**Task item**:
Which lines come from the start of the listing through the line holding "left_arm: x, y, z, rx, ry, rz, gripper"? Restate exactly those, both included, minus the pictures.

**Stored data**:
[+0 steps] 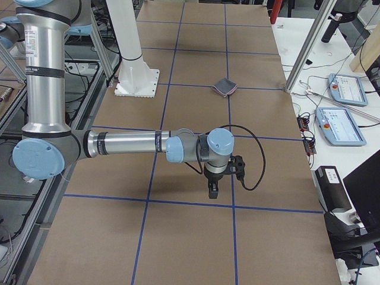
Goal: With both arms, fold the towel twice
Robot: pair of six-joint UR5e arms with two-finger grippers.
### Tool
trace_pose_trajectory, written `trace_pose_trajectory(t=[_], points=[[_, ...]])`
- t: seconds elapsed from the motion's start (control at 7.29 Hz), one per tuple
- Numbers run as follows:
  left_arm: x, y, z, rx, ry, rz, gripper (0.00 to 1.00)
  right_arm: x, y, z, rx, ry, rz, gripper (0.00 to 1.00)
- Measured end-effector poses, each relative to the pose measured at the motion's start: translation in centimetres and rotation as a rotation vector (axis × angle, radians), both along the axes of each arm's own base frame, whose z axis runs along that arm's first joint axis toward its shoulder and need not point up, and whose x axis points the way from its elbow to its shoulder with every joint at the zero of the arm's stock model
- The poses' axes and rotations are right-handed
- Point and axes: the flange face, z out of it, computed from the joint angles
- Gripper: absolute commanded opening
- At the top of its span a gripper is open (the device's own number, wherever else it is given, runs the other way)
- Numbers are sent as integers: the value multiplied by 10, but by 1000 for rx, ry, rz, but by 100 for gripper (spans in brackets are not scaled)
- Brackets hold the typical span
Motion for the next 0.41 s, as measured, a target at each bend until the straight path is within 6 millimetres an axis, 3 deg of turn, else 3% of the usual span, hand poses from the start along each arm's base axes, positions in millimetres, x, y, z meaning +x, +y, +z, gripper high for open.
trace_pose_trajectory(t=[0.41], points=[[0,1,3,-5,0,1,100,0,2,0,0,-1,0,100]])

**Answer for this exercise**:
[+0 steps] 
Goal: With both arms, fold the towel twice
Robot: pair of six-joint UR5e arms with two-finger grippers.
### Tool
trace_pose_trajectory, written `trace_pose_trajectory(t=[_], points=[[_, ...]])`
- t: seconds elapsed from the motion's start (control at 7.29 Hz), one per tuple
- Numbers run as follows:
  left_arm: x, y, z, rx, ry, rz, gripper (0.00 to 1.00)

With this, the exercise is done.